Once companies have made this step, they often will realize that the economic cost of an employee is far more than 1x salary. We see estimates of 2-3x salary when you factor in benefits, employer paid taxes, car allowances or other perqs, electricity, support staff, etc. Each company should use its own formula based on its unique economics and not assume that because XYZ uses 2.5x salary that is the right answer for everyone. If you provide “cadillac” benefits, your cost might be 3x. If you provide very few benefits and the employee works from home, your cost might be barely 1.2x. Once you have an understanding of the general economic cost of an employee, get over the need to be accurate to the penny for each employee. Some will cost more and some will cost less. All you need is a guide. You then set the threshold for compensation off of this guide…so that all employees in a given role have a threshold that roughly covers their cost. While many companies do it, you should not hard-wire the two numbers together so that you tell employees they need to cover 2.5x their salary before their earn incentives. You have now eliminated one of your motivational levers…salary increases. If the incentive threshold is hard-wired to the salary, then no salary reward comes without an incentive punishment, just as we saw with the non-recoverable draw. To motivate employees you need all motivational levers at your disposal.

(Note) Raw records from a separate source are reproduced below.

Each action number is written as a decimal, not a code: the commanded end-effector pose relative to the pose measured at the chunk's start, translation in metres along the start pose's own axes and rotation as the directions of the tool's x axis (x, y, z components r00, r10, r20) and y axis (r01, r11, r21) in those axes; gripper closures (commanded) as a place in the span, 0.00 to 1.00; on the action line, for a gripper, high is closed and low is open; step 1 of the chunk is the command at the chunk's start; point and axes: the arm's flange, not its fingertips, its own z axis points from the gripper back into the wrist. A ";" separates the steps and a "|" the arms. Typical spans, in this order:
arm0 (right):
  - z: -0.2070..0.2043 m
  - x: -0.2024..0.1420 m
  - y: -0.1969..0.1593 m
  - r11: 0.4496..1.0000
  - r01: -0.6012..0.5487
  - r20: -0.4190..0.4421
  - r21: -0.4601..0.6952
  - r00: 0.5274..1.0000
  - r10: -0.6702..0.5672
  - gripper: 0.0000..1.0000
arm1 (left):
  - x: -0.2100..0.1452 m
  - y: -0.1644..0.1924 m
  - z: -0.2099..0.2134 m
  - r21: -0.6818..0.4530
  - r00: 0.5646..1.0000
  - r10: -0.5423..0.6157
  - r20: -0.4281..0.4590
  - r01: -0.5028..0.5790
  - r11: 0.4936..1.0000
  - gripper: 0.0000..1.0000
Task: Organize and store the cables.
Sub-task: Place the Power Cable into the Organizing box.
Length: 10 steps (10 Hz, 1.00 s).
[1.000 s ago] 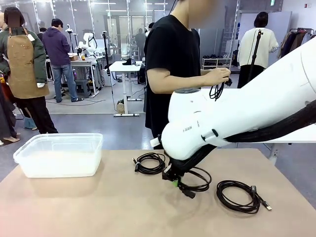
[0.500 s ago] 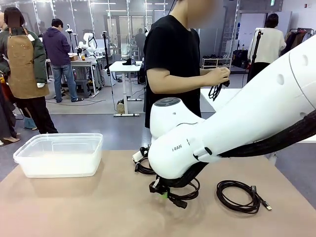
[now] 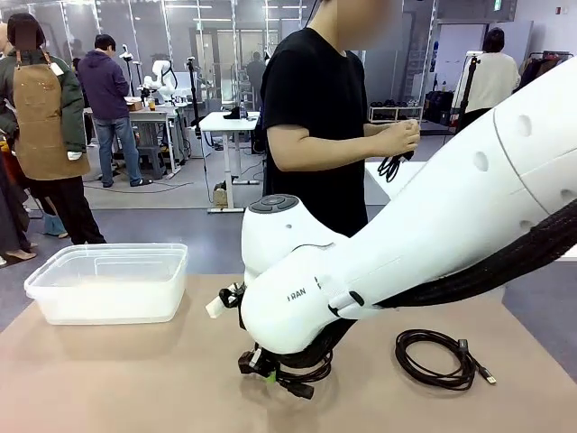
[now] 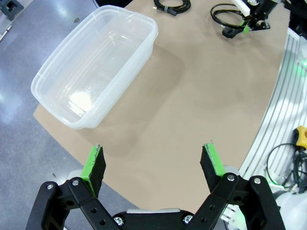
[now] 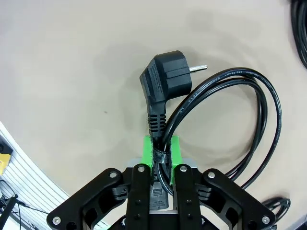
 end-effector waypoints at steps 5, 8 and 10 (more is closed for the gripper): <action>0.007 -0.004 -0.017 0.998 -0.002 0.051 0.069 0.999 -0.001 0.31 | -0.001 0.000 0.000 -0.014 1.000 -0.015 0.018 0.016 1.000 0.00; 0.026 -0.021 -0.044 0.997 0.011 0.091 0.078 0.996 -0.018 0.00 | -0.001 0.000 0.000 -0.014 1.000 -0.015 0.018 0.016 1.000 0.00; 0.051 -0.058 -0.089 0.993 -0.018 0.105 0.115 0.994 0.006 0.03 | -0.001 0.000 0.000 -0.014 1.000 -0.015 0.018 0.016 1.000 0.00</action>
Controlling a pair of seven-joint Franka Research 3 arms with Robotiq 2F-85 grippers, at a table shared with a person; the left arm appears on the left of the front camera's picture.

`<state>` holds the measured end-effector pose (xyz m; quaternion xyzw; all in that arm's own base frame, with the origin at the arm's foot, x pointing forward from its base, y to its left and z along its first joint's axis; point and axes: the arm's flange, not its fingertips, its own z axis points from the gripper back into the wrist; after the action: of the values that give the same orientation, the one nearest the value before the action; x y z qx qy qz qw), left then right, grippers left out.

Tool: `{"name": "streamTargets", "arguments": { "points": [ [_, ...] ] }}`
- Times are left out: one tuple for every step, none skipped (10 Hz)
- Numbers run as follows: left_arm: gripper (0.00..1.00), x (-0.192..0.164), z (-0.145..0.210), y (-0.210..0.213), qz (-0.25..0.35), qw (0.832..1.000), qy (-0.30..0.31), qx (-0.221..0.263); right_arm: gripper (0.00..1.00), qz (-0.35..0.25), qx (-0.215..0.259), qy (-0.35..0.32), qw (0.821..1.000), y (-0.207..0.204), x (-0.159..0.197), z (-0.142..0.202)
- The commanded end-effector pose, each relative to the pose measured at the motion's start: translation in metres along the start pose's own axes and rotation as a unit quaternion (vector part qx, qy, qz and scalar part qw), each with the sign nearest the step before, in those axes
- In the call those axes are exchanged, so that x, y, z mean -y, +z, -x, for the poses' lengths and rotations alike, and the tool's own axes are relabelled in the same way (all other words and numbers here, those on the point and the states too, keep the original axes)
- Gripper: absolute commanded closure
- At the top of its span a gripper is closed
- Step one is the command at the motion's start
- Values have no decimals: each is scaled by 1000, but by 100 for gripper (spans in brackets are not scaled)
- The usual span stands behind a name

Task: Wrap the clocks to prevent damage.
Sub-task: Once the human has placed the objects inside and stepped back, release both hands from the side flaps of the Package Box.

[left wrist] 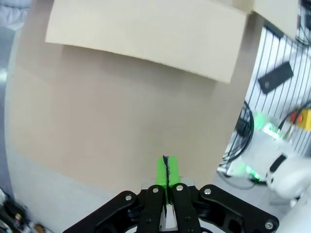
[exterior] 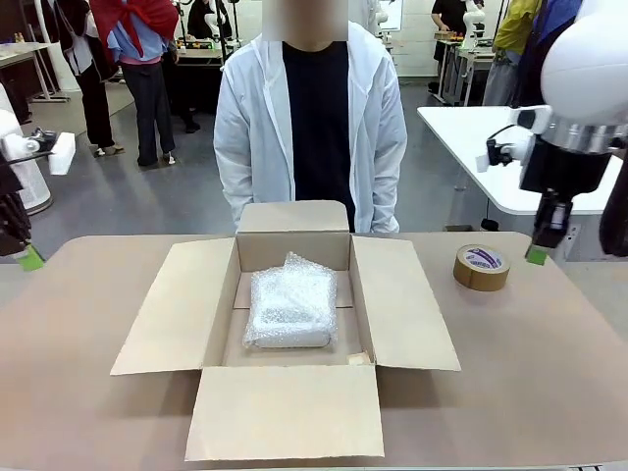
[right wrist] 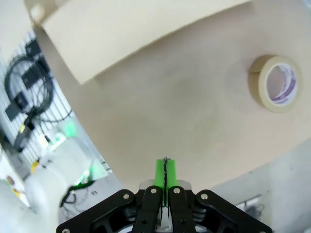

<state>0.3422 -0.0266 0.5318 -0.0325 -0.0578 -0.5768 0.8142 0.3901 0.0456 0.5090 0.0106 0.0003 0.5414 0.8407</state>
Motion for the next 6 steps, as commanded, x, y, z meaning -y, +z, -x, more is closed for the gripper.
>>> {"name": "streamTargets", "arguments": {
  "points": [
    [99,-27,16,12,8,993,-114,-17,99,-30,-1,61,998,3,23,11],
    [99,-40,21,13,22,991,-129,0,99,-40,8,79,996,1,31,15],
    [99,-46,26,12,29,991,-126,18,99,-49,12,74,996,-3,37,16],
    [99,-49,26,9,39,992,-109,51,99,-38,16,40,998,-5,39,14],
    [99,-32,23,9,16,992,-125,1,99,-27,5,72,997,-5,28,20],
    [99,-32,23,9,16,992,-125,1,99,-27,5,72,997,-5,28,20]
  ]
}}
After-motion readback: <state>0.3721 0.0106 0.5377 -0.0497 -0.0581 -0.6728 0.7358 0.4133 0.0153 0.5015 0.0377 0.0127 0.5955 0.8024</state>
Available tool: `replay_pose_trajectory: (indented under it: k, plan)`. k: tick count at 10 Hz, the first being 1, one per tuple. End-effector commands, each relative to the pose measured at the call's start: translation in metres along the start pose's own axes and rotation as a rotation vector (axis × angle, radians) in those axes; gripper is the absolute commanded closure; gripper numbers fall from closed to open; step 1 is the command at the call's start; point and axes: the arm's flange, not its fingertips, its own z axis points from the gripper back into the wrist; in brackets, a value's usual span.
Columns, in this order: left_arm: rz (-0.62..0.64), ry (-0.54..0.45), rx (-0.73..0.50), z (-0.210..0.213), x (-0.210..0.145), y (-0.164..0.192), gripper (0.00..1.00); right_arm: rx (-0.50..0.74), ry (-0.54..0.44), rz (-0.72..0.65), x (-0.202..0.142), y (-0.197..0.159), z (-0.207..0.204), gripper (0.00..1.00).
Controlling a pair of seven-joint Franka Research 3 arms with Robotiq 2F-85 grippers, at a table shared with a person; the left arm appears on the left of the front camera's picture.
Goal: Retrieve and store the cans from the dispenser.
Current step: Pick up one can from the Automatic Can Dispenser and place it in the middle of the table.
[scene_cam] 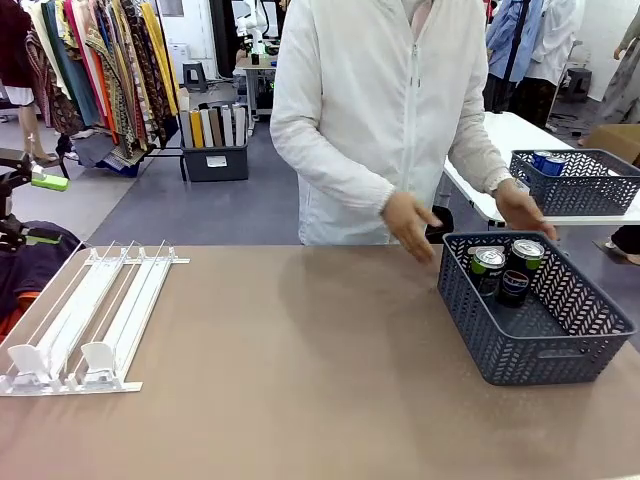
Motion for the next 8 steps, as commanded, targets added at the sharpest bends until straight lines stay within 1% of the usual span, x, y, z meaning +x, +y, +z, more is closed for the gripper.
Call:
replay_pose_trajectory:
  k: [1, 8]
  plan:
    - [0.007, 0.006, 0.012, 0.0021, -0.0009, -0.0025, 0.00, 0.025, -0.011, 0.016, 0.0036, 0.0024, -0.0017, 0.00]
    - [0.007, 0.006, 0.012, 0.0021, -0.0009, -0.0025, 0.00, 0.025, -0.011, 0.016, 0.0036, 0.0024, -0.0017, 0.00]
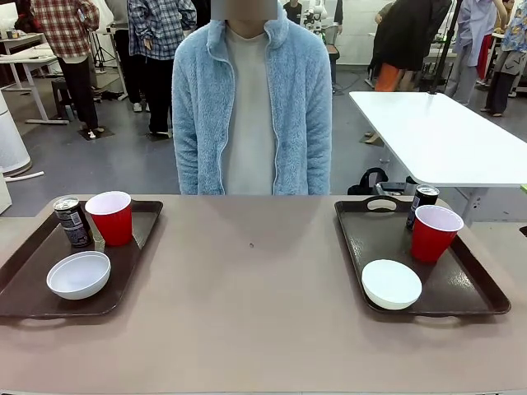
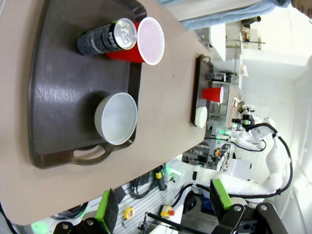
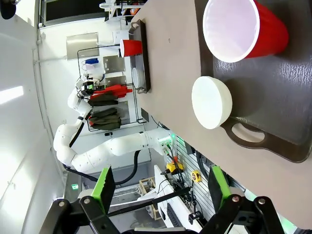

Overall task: Prepare tableware on both trays.
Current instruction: Pick up a Picnic Bowl from the table and place it on a Handle tray.

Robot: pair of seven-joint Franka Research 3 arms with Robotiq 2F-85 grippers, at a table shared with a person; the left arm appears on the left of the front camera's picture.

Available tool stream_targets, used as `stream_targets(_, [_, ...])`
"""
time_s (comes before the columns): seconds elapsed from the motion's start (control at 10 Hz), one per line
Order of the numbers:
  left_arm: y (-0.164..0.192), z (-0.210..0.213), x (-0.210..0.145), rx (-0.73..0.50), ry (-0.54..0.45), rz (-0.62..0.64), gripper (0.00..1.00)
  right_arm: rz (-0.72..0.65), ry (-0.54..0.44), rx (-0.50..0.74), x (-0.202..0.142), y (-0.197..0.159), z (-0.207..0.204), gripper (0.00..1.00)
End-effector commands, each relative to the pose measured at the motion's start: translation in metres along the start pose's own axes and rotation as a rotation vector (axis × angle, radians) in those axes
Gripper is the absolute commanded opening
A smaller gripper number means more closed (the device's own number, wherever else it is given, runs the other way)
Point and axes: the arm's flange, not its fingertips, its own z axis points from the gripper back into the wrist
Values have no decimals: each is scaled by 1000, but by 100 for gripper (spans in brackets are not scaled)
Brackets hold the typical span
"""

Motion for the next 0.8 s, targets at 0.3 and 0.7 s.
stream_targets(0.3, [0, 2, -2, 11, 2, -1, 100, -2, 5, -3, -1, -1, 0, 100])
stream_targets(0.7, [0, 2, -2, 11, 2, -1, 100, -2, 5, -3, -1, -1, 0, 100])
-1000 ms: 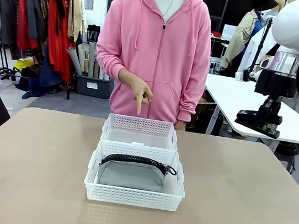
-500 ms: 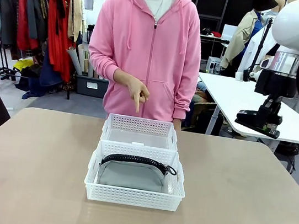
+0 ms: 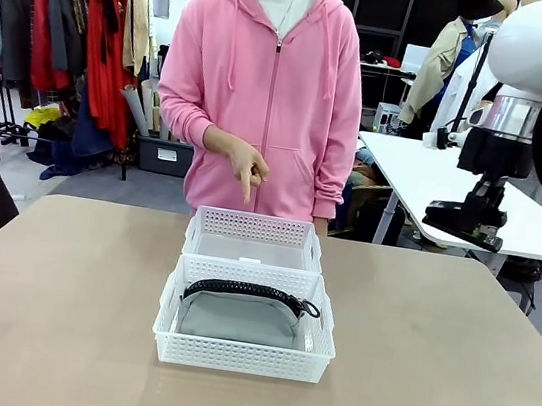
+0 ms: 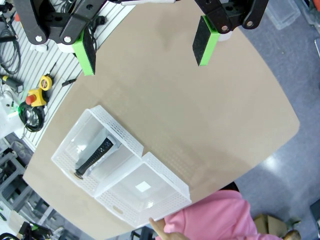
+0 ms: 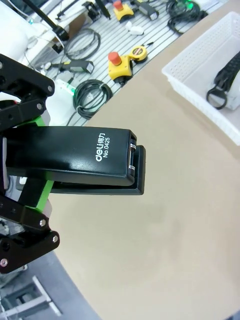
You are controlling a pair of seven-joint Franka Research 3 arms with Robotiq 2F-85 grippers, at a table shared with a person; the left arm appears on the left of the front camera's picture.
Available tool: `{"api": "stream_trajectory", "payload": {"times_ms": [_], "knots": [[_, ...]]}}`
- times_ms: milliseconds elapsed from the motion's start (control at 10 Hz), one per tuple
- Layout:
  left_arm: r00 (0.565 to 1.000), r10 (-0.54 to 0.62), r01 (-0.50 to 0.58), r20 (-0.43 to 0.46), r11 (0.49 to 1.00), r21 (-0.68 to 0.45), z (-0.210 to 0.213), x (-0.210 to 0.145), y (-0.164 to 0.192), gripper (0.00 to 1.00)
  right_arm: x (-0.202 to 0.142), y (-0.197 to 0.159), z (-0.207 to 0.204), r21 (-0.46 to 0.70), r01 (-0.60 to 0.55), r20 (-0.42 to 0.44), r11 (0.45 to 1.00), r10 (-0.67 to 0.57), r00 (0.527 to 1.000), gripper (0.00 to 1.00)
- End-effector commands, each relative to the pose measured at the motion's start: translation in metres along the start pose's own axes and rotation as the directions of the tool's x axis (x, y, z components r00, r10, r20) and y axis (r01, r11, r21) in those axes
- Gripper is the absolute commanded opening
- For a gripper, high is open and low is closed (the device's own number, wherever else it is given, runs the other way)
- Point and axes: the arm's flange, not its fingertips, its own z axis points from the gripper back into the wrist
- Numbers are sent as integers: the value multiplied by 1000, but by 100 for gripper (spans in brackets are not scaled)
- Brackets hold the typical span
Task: Distribute items into two baskets.
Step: Place the picked Stapler into the Organizing basket as instructed by the person.
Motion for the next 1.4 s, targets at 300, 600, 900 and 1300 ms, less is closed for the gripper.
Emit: {"api": "stream_trajectory", "payload": {"times_ms": [300,600,900,1300], "knots": [[1000,-13,13,20,1000,-14,-1,0,1,100,86,22,-13,-30,-168,22,985,168,985,0],[1000,-13,13,20,1000,-14,-1,0,1,100,137,46,-26,-62,-260,-25,964,259,966,0],[1000,-13,13,20,1000,-14,-1,0,1,100,186,58,-38,-72,-377,-69,923,373,925,0],[1000,-13,13,20,1000,-14,-1,0,1,100,251,66,-63,-90,-475,-126,876,463,878,0]]}}
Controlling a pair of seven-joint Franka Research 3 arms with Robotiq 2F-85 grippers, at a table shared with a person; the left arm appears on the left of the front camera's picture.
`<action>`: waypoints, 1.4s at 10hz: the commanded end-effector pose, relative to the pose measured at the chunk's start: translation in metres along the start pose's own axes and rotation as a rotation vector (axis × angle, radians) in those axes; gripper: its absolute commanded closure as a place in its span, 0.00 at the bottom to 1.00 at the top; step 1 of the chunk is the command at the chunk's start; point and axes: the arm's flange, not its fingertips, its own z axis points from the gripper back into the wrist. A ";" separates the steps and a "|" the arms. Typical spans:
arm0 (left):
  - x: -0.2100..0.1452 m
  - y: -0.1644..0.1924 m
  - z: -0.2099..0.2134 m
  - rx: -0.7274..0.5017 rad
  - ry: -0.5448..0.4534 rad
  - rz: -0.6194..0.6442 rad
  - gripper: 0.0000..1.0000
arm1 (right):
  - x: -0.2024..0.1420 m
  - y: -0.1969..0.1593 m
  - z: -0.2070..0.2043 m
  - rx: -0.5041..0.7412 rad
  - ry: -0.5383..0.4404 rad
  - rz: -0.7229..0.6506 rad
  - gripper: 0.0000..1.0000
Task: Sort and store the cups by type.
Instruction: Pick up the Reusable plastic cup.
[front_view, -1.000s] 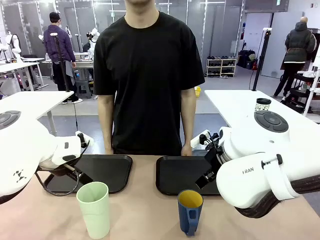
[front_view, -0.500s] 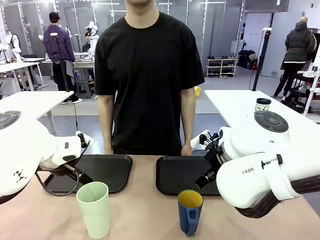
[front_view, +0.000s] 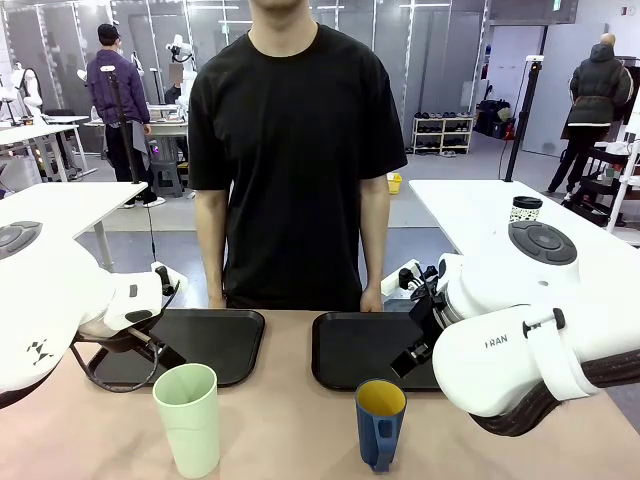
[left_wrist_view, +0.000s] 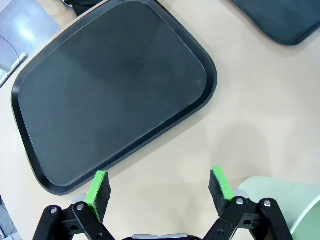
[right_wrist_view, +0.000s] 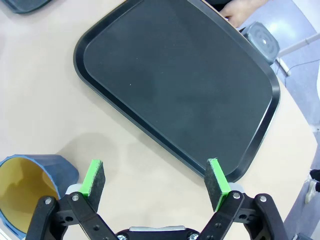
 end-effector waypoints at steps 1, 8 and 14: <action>0.000 0.000 0.000 0.000 0.000 0.001 0.00 | 0.000 0.000 0.000 0.000 0.000 -0.003 0.00; 0.025 0.009 0.019 0.117 0.014 0.083 0.00 | 0.036 -0.014 0.019 -0.022 -0.012 -0.091 0.00; 0.053 -0.050 0.127 0.182 -0.199 0.066 0.00 | 0.069 0.040 0.151 -0.254 -0.191 -0.066 0.00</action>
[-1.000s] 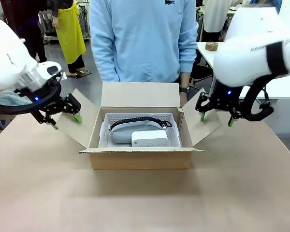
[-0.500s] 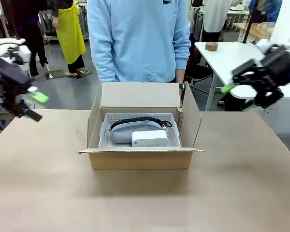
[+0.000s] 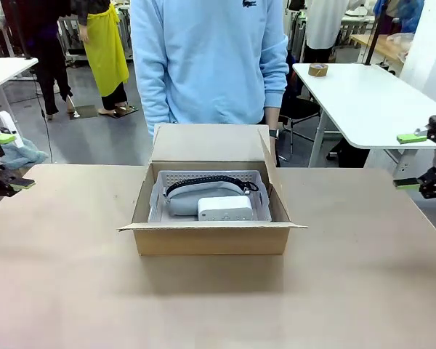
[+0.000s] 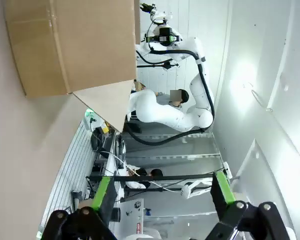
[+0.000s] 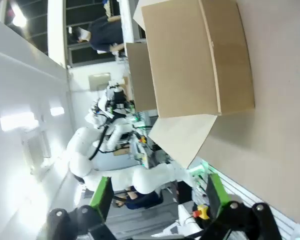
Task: Pack the gift set into the box.
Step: Lift both hands away from the flaps of the Package Box, then press and hold the closed box until the human finishes sealing it.
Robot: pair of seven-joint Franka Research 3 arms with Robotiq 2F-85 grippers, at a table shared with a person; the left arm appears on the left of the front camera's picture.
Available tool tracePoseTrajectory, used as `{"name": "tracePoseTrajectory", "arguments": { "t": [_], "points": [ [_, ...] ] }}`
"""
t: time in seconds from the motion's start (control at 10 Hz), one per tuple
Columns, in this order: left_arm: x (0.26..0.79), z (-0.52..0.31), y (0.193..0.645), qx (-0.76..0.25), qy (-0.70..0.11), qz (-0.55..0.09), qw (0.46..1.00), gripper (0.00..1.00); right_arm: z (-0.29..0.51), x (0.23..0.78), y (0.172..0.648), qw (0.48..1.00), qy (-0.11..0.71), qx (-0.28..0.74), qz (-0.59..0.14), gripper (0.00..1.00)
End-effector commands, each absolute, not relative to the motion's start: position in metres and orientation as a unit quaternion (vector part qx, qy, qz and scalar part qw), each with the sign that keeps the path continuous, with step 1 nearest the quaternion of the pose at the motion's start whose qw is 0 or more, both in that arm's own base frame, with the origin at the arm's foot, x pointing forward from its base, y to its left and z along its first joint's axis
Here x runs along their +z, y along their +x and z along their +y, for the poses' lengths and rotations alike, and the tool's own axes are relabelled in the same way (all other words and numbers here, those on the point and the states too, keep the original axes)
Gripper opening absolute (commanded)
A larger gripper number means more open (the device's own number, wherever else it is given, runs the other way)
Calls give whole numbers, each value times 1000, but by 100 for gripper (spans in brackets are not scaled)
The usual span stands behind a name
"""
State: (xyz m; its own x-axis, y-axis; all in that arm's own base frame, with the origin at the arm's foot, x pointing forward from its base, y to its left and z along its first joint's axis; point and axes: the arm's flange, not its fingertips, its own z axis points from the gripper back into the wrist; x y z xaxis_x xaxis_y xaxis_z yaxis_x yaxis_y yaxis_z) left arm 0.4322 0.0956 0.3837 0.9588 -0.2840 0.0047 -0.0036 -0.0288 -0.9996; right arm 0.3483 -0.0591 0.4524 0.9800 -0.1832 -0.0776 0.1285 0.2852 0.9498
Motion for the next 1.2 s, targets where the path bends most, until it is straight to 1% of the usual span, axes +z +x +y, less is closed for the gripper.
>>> {"name": "tracePoseTrajectory", "arguments": {
  "t": [0.0, 1.1],
  "points": [
    [421, 76, 405, -163, -684, 79, 707, 100, -42, 475, 350, 827, 556, -63, -43, 100],
    [421, 76, 405, -163, -684, 79, 707, 100, -42, 475, 350, 827, 556, -63, -43, 100]
  ]
}}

Tap Into Many Areas for Maximum Motivation
Human psychology is varied. What is meaningful to one person is not meaningful to another, and business owners in particular have a really hard time understanding that employees are not wired as they are. Here’s a hint: if they were wired like you, they’d own their own company. Rejoice in this difference because without it you’d have a very lonely office. So if we take it as a given that employees are not wired like owners, you can identify some obvious differences. They will be less risk averse, they will need more external recognition, they will need more camaraderie; titles and positions of authority may matter more to them, and having a life outside of work probably is very valuable to them (owners live and breathe their work, and often are perplexed and perturbed that their employees do not do the same). Within your employee group, you know there are some people that are simply not motivated by money. You could tell them that if they stayed to 5:05 one day you would give them $1,000 and they would not do it, because whatever they are doing instead is more valuable to them. However, this person might be a great manager and be motivated to higher levels of performance by being given a team to run. They might still leave at 5:00, but now they have their cell phone with them and are willing to call in to help manage staff after they are gone. Other people are motivated by increases in titles, so having role levels such as Carrier Sales I, II, and III, can provide a motivational value in addition to any corresponding pay increase. For others it’s an improvement in office space or parking space, a travelling trophy or gift card, or extra time off. You need to be able to use all motivational levers at your disposal and completely eliminating salary (the 100% variable model) or incentives (the 100% salary model), takes away two of the most powerful tools in your belt for driving employee motivation.